25 June, 2010

6/25/10 Daily Journal of AT

Alrighty, today was pretty good. Again, not a lot to show, but it was mostly research on finding the beats in a sound file.

Started out trying to work with the MIR files, but they made very little sense. The documentation was meager, and I couldn't actually tell what the analysis was doing. Looking at the website, I think it was the program to compare songs, but the output files wouldn't open in any given file, and looking at the txt of them, it was a bunch of numbers followed by a filename. Useful if one knows what they mean, but....

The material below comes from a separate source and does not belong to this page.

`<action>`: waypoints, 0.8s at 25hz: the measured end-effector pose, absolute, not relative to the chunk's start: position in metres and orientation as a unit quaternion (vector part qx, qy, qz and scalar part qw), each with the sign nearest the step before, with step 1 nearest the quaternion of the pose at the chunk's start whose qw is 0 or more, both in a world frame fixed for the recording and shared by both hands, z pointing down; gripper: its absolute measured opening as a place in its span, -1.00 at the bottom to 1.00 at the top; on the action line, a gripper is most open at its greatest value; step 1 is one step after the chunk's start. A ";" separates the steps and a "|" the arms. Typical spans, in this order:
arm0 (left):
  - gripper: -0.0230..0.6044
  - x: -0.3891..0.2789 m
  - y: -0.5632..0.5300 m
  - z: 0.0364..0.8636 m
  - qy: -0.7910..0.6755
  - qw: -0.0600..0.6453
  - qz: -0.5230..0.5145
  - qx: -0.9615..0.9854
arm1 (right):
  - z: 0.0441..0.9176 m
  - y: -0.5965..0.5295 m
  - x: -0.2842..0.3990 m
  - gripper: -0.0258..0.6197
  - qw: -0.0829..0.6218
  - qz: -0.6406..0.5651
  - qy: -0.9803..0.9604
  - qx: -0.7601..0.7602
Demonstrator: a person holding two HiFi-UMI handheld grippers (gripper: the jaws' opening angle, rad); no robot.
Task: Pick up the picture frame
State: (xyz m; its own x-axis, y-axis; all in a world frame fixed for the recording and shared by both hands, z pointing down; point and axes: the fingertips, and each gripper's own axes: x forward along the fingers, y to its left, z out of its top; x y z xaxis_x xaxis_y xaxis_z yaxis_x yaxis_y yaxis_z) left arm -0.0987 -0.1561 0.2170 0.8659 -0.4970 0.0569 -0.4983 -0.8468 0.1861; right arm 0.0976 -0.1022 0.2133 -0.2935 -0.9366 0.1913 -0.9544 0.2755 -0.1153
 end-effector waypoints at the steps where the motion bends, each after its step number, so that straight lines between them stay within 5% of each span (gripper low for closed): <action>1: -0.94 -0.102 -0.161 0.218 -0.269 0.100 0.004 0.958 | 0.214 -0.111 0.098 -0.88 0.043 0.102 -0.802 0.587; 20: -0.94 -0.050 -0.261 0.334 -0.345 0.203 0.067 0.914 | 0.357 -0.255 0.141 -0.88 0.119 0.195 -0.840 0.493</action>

I started looking around the MIR website, and found a version of the BeatFinder written in C++. Wish I could have run it, but I don't know how to compile C++ on the terminal. Anyway, I started looking at it, and I know already, I can't translate it directly and implement it, because, rather than using an array of doubles for the data, it creates its own new object called Sounddata. All the extra information in it has already been stored in our other methods, so I see no reason to try and implement it.

Before trying to get through the BeatDetection, I saw in their comments that they had gotten their algorithms from another site, gamedev.net. I found the article they mentioned "Beat Detection Algorithms" (c) Frederic Patin 2002 , and it helped a lot. Put simply, the way the human ear finds beats is by recognizing a briefly louder sound in a song at a particular frequency. If a program can find when there are emphasized notes, it can find the beats.

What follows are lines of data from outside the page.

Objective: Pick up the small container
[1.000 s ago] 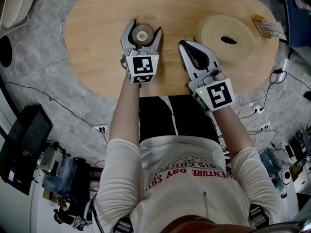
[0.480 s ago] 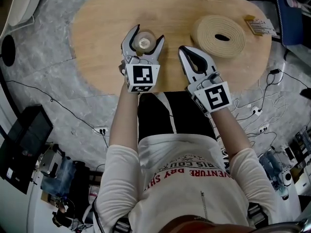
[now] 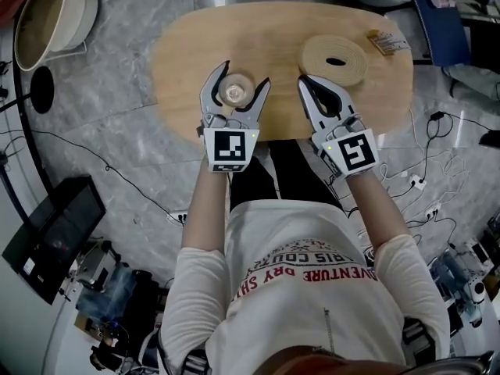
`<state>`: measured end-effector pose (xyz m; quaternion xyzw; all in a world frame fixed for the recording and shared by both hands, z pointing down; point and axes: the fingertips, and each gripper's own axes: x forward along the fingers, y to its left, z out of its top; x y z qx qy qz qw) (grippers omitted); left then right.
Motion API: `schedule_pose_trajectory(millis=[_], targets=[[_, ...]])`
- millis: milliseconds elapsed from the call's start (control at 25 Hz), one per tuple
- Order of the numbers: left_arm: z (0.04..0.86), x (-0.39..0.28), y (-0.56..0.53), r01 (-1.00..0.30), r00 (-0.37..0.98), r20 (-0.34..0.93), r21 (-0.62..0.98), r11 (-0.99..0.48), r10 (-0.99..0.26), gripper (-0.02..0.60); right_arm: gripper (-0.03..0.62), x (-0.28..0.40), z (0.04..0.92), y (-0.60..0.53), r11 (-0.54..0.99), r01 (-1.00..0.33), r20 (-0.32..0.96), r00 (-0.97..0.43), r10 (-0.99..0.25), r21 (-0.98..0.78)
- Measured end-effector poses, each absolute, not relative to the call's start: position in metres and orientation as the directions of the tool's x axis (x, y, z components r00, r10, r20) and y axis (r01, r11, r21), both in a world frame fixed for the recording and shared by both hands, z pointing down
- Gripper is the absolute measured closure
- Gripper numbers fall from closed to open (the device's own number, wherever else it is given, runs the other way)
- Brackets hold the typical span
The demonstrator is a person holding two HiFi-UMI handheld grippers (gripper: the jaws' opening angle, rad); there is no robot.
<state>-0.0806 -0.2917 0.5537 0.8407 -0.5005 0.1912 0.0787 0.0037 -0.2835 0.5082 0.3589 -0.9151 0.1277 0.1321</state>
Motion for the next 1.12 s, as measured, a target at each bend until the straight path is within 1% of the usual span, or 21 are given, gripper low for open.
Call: schedule_pose_trajectory(millis=[400,560,720,920,1120], targets=[[0.419,-0.078,-0.256,-0.884,0.436,0.315,-0.026,-0.467,-0.843,0.239,0.599,0.030,0.402,-0.272,0.670,-0.736,0.260,-0.669,-0.696,-0.098],[0.370,-0.078,-0.249,-0.878,0.437,0.289,-0.070,-0.474,-0.852,0.239,0.598,0.033,0.364,-0.268,0.657,-0.747,0.208,-0.662,-0.720,-0.105],[0.335,-0.081,-0.237,-0.881,0.423,0.282,-0.093,-0.463,-0.861,0.239,0.598,0.034,0.332,-0.257,0.658,-0.748,0.169,-0.662,-0.730,-0.089],[0.301,-0.081,-0.218,-0.873,0.436,0.261,-0.110,-0.475,-0.861,0.239,0.599,0.031,0.306,-0.240,0.677,-0.732,0.139,-0.681,-0.719,-0.077],[0.268,-0.078,-0.213,-0.870,0.447,0.210,-0.123,-0.477,-0.869,0.239,0.599,0.027,0.282,-0.233,0.707,-0.707,0.093,-0.706,-0.703,-0.022]])
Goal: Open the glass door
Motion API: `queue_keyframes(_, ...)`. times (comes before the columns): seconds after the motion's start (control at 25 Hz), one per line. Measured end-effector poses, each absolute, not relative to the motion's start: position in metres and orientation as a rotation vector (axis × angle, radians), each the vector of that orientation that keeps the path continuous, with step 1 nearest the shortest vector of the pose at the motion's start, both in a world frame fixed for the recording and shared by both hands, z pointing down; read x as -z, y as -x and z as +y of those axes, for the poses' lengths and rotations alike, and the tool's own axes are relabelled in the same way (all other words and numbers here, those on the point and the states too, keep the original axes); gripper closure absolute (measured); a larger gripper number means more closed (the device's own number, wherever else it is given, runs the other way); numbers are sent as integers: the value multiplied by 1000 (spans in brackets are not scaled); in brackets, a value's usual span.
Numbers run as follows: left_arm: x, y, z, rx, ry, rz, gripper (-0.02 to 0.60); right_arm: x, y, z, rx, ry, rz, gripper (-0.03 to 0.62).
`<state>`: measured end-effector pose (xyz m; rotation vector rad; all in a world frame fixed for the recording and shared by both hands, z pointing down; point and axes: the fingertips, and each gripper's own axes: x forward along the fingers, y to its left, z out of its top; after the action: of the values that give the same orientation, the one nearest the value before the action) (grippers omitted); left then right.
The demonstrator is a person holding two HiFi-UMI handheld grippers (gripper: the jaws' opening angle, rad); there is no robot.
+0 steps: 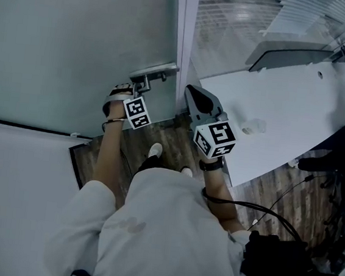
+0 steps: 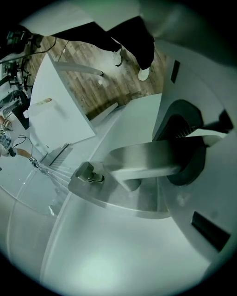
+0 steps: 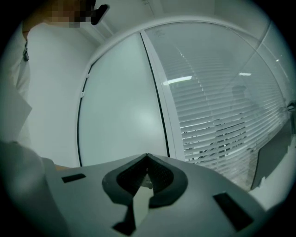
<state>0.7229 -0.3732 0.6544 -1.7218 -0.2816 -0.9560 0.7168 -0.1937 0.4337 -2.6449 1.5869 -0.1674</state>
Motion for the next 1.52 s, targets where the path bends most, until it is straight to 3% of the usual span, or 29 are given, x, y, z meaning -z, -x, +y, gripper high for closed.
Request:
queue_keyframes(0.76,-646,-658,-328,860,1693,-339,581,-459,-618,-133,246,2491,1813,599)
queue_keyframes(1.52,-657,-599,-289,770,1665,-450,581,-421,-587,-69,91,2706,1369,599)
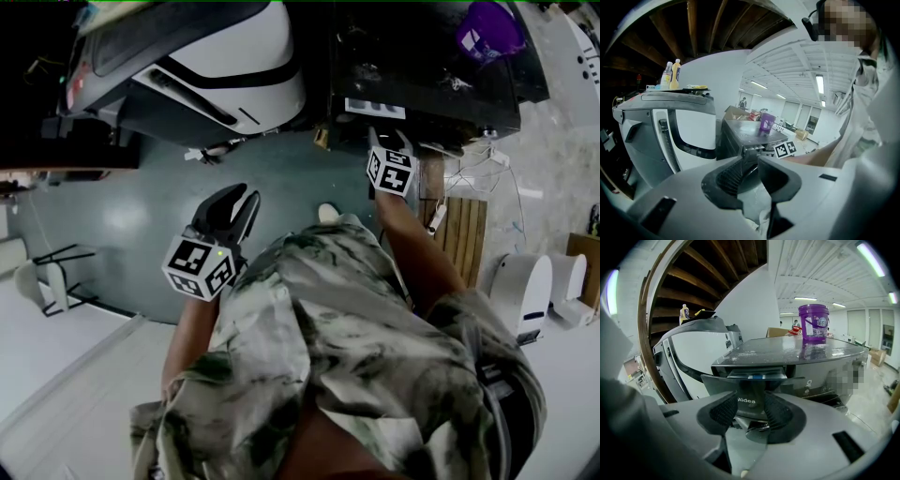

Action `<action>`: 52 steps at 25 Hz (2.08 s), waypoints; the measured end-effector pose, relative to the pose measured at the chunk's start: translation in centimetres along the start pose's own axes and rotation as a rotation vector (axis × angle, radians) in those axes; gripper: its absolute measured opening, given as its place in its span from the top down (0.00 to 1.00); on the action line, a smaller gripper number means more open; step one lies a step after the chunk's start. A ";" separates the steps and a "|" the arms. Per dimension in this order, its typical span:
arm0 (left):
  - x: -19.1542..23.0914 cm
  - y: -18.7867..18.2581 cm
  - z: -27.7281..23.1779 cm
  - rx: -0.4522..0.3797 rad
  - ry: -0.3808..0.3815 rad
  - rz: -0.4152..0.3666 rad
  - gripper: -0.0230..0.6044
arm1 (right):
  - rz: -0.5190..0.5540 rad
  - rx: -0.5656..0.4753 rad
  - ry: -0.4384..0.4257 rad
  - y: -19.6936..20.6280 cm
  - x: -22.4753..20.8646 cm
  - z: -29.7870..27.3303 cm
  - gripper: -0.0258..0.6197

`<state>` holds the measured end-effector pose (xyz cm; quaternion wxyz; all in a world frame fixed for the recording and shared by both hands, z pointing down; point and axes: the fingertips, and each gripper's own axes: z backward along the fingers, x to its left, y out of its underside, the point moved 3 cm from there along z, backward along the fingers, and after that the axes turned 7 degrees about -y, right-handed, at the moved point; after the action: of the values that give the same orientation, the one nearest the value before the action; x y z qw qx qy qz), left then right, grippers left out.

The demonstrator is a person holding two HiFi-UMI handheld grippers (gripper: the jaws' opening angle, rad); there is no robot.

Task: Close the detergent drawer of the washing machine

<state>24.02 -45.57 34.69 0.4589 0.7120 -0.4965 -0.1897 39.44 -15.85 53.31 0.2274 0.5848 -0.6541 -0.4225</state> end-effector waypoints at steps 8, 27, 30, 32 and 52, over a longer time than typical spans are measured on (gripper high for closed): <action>0.1 0.1 -0.2 0.000 -0.007 0.008 0.78 | -0.003 -0.007 -0.003 -0.3 -0.2 -0.4 0.67; 0.5 0.0 -0.6 0.001 -0.019 0.011 0.78 | -0.001 -0.009 -0.012 -1.0 -0.6 -1.5 0.68; 0.6 0.0 -0.7 0.002 -0.022 0.012 0.78 | -0.001 -0.009 -0.012 -1.2 -0.7 -1.7 0.68; 0.5 -0.1 -0.7 0.001 -0.023 0.012 0.78 | 0.001 -0.010 -0.011 -1.2 -0.7 -1.8 0.68; 1.1 -0.3 -1.1 0.001 -0.037 0.024 0.78 | 0.011 -0.006 -0.005 -2.0 -1.1 -3.0 0.67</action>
<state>25.42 -45.97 35.24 0.4516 0.7025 -0.5135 -0.1970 43.18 -15.61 53.49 0.2297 0.5795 -0.6567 -0.4245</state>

It went into a lot of detail about how to compare a given sample to the average of the local sound (about one second surrounding the sample, so that if a song changes in intesity, it does not miss quiet beats and falsely return loud non-beats) to find if it is a beat or not. There are several methods of optimization, such as keeping the energy height rather than the frames of a sample, adding in a multiplier to avoid getting loud non-beats, and using an FFT to only compare the energy of given frequencies (to better find a back-beat or a cymbal hit).

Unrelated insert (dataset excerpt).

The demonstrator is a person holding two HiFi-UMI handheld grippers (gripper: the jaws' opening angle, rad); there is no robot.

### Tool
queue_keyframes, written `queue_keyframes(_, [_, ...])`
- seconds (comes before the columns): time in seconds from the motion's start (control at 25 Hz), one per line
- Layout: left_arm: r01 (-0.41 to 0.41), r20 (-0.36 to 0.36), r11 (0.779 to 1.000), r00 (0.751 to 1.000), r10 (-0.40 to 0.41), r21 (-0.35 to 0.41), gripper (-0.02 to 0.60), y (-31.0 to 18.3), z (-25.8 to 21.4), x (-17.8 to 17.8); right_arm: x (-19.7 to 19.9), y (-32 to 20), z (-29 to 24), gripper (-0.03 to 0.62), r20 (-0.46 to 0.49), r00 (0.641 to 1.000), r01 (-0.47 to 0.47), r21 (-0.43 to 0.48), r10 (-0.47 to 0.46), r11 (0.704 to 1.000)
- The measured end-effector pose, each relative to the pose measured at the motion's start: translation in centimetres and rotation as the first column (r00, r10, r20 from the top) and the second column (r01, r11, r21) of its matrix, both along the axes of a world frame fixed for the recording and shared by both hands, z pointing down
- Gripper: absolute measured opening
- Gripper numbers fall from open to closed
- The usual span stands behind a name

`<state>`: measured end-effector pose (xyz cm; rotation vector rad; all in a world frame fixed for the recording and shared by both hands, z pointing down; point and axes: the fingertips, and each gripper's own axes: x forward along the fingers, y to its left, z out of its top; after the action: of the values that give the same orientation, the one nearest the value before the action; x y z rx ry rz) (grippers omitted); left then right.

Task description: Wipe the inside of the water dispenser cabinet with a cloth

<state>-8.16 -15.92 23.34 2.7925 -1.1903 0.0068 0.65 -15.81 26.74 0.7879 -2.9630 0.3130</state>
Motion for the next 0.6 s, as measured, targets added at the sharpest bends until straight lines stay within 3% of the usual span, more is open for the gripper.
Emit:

Comparing what was said and what we have, I feel like we could implement this in a week (it'll probably take less than two days to write, but a while for testing various factors to become accurate). The article suggests having a logarithmic scale (and/or geometric spacing) for greater accuracy, so the constant Q should help with that. We may have to write an extra file with all the FFT data (rather than just the peaks) to use with the beat finder, but that shouldn't take up much time, programming or processing. I think it's doable in a week, doable well in two.

Axtell's Notes: June 25

Today while Tayloe worked on getting a beat finder, I continued to update FFTGUI and BigGUI. We ran some full length songs and got results that were recognizable as that song.


If you play the song while looking at this, several musical patterns stick out as they repeat. The other song we ran was Freeze Ray from Dr. Horrible's Sing-Along Blog which didn't show as clear notes, but did show a very clear rhythm.


As can be seen from both screen shots, the BigGUI controls got an overhaul today. I'm not sure if I like the new setup, but it seems better than the old one.

I added the same zoom and scroll that the peak graph has on its x-axis to the FFT graph's x-axis. On both of those, the numbers on the x-axis do not scroll with the graph.

I spent more time than I should have learning about keyboard shortcuts today. Java makes it very easy to set a shortcut of Alt+anything, but on Mac keyboards, pressing Alt+anything makes special characters. This means that while trying to use shortcuts, umlauts were added to my sample size and 1024¨ is not a number. To use control, I had to change how my buttons were set up a bit add two lines of code for each shortcut to set them up, but they work! Huzzah.

Lastly, I got my color algorithm to work! Now the same block of code is used for any window. I tested this on several files including an a440 that fades in and then out made by Tayloe:


The colors work the same way: blue is the quietest and progresses through the rainbow until red, the loudest.

Next week we should be starting to play with a beat finder. We plan on adding grey vertical lines on the peak graph showing where the beats are. We are also talking about trying to make a .wav of the beat. I'm also looking at different possibilities for the BigGUI menu as it is sort of a mess.

24 June, 2010

Axtell's Notes: June 24

More updates to BigGUI today and a few to FFTGUI. First change is in FFTGUI. The function that gets the frequency of the point under the mouse and draws it next to the mouse now draws the note of that point under the frequency. I also added both those features to BigGUI's peak graph. After getting the updated NoteFinder and PeakData from Tayloe, I used threenotes.wav to test the notes by the mouse and they were all very close to correct.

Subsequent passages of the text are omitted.